Time Complexity: Optimistic concurrency control
O(n)
0
0
Optimistic concurrency control in DBMS Theory - Time & Space Complexity
Understanding Time Complexity
We want to understand how the time cost of optimistic concurrency control changes as more transactions run.
How does the system handle many users trying to update data at the same time?
Scenario Under Consideration
Analyze the time complexity of the following optimistic concurrency control steps.
BEGIN TRANSACTION;
READ data;
-- user works on data locally --
VALIDATE that data was not changed by others;
IF validation passes THEN
COMMIT changes;
ELSE
ROLLBACK and retry;
END IF;
This code shows how a transaction reads data, checks for conflicts before saving, and retries if needed.
Identify Repeating Operations
Look for repeated checks or retries that affect time.
- Primary operation: Validation step checking for conflicts.
- How many times: Depends on number of retries if conflicts occur.
How Execution Grows With Input
As more transactions run, conflicts may increase, causing more retries.

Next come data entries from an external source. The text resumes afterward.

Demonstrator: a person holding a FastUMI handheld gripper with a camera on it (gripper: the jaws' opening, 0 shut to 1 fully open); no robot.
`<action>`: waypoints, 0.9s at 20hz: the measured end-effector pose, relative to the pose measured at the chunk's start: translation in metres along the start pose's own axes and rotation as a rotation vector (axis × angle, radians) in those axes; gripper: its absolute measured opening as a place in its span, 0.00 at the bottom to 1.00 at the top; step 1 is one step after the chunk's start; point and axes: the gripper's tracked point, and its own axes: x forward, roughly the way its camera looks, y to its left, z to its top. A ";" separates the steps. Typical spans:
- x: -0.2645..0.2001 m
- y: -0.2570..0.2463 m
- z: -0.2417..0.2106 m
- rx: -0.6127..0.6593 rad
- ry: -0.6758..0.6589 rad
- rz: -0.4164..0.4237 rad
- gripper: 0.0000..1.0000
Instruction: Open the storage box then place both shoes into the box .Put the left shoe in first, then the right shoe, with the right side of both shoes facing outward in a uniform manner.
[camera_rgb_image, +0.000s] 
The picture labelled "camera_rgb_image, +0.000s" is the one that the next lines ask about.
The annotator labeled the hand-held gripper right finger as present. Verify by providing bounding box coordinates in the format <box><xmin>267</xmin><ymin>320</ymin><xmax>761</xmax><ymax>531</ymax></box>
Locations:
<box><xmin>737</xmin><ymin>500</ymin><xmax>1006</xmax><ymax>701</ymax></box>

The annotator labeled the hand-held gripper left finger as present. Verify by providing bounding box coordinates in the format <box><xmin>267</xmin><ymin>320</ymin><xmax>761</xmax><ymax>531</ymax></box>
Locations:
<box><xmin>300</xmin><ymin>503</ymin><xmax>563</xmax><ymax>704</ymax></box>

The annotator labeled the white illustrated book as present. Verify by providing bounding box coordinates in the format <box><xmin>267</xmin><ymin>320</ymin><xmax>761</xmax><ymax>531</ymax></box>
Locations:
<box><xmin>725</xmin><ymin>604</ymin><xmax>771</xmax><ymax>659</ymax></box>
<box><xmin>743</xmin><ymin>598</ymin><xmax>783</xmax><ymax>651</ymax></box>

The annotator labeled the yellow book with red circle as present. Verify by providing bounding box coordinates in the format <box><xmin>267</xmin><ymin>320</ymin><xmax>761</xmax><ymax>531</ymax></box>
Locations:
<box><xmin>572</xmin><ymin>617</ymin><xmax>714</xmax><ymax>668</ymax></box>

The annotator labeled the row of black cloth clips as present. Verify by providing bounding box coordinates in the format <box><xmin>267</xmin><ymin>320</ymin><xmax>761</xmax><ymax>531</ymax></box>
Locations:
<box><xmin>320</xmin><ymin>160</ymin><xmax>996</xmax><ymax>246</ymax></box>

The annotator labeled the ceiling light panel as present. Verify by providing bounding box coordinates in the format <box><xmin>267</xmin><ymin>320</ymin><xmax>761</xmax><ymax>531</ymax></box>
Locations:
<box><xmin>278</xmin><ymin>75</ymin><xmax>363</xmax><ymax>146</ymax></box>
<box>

| Input Size (n) | Approx. Operations |
|---|---|
| 10 | About 10 validations, few retries |
| 100 | About 100 validations, some retries |
| 1000 | About 1000 validations, more retries possible |
Pattern observation: More transactions mean more validations and possible retries, increasing total work.
Final Time Complexity
Time Complexity: O(n)
This means the time grows roughly in direct proportion to the number of transactions trying to commit.
Common Mistake
[X] Wrong: "Validation always takes constant time regardless of transactions."
[OK] Correct: While a single validation is typically constant time, the overall time grows with concurrent transactions due to increased retries from conflicts.
Interview Connect
Understanding how optimistic concurrency control scales helps you explain database behavior under load and design better systems.
Self-Check
"What if the system used pessimistic locking instead? How would the time complexity change?"